**Description of the task:** Would you return every line of the listing below that has "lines" in it?
----------
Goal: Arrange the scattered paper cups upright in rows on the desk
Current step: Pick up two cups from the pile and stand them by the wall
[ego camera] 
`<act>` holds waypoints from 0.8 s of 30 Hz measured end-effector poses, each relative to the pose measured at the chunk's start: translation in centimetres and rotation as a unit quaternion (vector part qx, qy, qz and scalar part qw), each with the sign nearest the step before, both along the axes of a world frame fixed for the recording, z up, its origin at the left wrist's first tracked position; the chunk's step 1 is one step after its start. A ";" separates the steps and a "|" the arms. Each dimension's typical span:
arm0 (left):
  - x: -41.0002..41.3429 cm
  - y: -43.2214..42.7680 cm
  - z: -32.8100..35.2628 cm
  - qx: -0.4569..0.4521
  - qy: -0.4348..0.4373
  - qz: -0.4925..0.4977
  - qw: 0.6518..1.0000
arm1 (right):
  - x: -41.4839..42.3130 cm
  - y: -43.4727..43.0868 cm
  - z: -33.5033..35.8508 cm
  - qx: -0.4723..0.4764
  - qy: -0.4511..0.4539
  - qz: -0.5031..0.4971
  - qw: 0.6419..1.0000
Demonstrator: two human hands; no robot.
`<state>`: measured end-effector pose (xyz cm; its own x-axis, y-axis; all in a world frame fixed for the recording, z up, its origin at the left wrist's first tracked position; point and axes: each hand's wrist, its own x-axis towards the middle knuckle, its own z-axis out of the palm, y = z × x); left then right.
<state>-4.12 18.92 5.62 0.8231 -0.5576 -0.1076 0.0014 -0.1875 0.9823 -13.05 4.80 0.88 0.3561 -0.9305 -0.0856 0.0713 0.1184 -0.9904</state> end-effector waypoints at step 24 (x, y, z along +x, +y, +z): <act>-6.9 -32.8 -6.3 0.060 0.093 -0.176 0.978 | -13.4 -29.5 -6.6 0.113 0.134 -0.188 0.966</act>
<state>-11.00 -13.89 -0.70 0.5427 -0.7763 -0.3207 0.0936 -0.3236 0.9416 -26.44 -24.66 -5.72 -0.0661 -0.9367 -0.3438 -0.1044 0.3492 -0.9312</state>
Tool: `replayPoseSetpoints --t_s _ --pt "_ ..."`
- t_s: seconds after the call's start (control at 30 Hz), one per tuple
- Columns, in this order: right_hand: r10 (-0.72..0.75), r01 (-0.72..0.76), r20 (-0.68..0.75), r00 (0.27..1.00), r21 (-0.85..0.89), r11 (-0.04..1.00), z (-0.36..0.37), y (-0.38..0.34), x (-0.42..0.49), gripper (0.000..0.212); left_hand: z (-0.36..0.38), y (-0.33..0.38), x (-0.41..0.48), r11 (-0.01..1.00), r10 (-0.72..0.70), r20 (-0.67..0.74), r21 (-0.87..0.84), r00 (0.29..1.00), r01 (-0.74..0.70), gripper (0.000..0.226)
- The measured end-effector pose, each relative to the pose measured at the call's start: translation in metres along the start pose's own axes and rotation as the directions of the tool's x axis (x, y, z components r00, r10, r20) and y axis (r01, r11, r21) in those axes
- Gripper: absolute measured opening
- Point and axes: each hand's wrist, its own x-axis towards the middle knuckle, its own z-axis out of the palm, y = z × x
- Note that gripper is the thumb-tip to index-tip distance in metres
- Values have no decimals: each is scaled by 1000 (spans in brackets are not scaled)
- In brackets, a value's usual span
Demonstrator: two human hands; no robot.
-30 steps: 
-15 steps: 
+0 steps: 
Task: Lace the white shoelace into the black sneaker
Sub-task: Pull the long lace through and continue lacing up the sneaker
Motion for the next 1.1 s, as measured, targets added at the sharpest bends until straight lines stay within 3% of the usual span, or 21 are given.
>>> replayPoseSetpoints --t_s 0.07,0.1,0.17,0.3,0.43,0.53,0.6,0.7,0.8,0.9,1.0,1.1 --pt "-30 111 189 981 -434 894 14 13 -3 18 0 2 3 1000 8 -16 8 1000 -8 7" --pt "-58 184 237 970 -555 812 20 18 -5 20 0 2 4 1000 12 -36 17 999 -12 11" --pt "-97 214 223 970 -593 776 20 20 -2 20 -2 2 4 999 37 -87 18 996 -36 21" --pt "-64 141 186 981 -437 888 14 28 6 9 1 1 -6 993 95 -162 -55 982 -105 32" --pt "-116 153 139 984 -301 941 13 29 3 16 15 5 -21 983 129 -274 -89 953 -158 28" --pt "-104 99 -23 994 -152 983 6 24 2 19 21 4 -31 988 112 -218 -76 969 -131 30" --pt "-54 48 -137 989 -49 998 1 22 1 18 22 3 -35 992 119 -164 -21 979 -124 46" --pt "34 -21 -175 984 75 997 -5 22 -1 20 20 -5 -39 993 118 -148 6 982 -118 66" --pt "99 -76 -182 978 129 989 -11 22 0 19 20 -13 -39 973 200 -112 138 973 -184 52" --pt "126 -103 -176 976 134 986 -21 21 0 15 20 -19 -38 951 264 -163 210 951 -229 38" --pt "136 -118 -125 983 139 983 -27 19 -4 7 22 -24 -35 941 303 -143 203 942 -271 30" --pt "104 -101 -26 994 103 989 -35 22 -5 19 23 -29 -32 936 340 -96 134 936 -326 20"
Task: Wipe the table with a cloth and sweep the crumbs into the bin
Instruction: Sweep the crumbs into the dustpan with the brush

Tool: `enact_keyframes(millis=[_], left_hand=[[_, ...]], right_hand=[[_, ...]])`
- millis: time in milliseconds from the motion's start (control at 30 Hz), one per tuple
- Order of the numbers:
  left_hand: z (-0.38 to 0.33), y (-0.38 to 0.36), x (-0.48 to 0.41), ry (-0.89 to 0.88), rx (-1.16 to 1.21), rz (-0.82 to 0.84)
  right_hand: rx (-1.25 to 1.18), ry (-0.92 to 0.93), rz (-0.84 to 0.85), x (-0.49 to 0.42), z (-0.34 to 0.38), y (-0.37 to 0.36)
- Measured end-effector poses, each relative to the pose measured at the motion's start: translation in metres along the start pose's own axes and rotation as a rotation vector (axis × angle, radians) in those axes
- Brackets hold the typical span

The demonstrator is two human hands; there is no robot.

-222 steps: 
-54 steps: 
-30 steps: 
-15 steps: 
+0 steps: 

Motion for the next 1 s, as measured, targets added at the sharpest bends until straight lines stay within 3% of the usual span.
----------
**Solution:**
Motion for the next 1.1 s, as measured, targets added at the sharpest bends until straight lines stay within 3% of the usual span, or 21 are given.
Motion for the next 1 s, as measured, targets added at the sharpest bends until straight lines stay within 3% of the usual span.

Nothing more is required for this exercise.